My initial thoughts would be to create macros and operator overloads that would allow me to track calls to malloc, free, delete, and new calls within my source code. I would just be able to include a different header, and use the __FILE__ and __LINE__
macros to print memory calls to a log file. This type of strategy is found here: http://www.almostinfinite.com/m开发者_运维技巧emtrack.html
What is the best way to track that usage in a linked in 3rd party library? I am assuming I'd pretty much only be able to track memory usage before and after the function calls, correct? In my macro/overload scenario, I can simply track the size of the requests to figure out how much memory is being asked for. How would I be able to tell how much the 3rd party lib is using? It is my understanding also, that tracking "free" doesnt really give you any sense of how much the code is using at any particular time, because it is not necessarily returned to the OS. I appreciate any discussion of the matter.

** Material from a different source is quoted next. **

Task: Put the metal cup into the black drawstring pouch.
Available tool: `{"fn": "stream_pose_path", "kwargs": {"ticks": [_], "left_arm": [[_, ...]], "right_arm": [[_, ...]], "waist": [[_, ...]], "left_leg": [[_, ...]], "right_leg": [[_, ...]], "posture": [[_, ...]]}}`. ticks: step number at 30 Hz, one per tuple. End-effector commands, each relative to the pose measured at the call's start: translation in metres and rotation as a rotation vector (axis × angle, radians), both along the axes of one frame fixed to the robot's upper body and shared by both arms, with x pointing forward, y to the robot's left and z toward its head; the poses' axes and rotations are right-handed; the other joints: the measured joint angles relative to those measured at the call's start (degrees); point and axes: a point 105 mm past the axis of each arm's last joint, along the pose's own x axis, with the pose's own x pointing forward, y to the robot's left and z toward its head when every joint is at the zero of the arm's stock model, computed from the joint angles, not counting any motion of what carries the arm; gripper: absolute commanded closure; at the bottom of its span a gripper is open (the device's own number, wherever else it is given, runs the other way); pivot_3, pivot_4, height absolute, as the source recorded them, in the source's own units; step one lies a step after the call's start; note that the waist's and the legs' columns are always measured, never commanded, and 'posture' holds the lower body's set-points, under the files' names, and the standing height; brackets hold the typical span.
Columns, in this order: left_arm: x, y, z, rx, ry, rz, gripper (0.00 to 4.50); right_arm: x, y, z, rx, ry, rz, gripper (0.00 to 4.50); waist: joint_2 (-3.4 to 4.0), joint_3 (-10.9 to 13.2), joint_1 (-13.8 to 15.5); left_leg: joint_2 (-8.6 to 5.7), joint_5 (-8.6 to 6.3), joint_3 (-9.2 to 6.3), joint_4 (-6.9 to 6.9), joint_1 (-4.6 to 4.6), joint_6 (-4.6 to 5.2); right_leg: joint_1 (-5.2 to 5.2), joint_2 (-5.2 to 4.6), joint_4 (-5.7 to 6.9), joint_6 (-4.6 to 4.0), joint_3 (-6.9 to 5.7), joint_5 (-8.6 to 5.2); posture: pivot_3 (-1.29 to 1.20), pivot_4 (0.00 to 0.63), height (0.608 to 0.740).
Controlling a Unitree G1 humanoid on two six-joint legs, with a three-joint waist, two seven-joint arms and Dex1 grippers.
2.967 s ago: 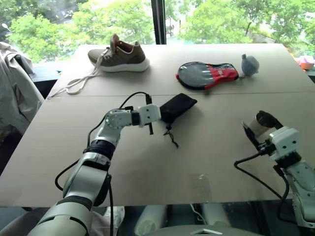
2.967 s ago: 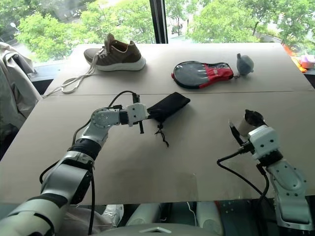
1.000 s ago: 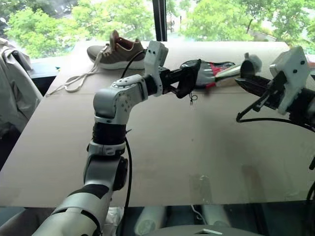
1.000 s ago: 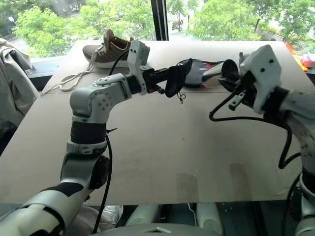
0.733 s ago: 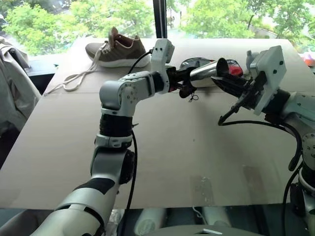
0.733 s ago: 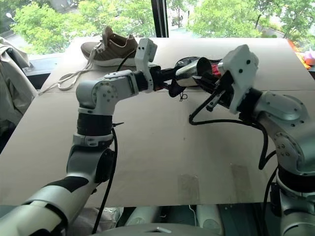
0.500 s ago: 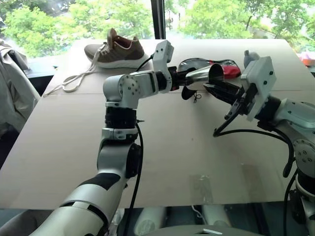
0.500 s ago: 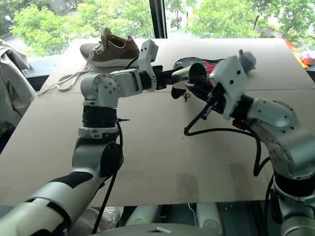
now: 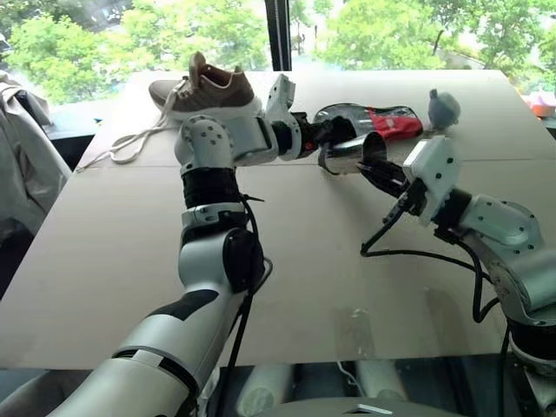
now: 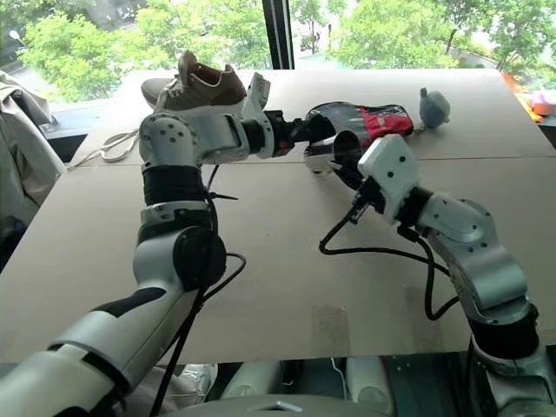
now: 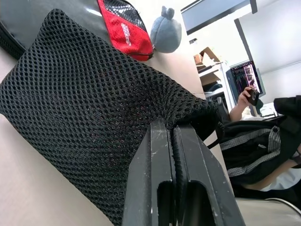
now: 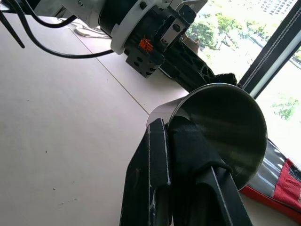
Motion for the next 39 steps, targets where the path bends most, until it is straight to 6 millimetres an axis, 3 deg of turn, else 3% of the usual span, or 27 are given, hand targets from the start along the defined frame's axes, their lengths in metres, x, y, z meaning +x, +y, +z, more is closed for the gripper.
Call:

I dont really want to use any memory profiling tools like Totalview or valgrind, because they typically do a lot of other things (bounds checking, etc) that seems to make the software run very slow. Another reason for this is that I want this to be somewhat thread safe - the software uses MPI I believe to spawn processes. I am going to be trying to profile this in real time so I can dump out to log files or something that can be read by another process to visualize memory usage as the software runs. This is also primarily going to be run in a linux environment.
Thanks
Maybe linker option --wrap=symbol can help you. Really good example can be found here: man ld
Maybe valgrind and the Massif tool?
To track real time memory consumption of my programs on Linux I simply read the /proc/[pid]/stat
. It's a fairly light operation, could be negligible in your case if the 3rd party library your want to track does consequent work. If you want to have memory information during the 3rd party library work, you can read the stat
file into an independent thread or in an other process. (Memory peak rarely append before or after function calls ! ...)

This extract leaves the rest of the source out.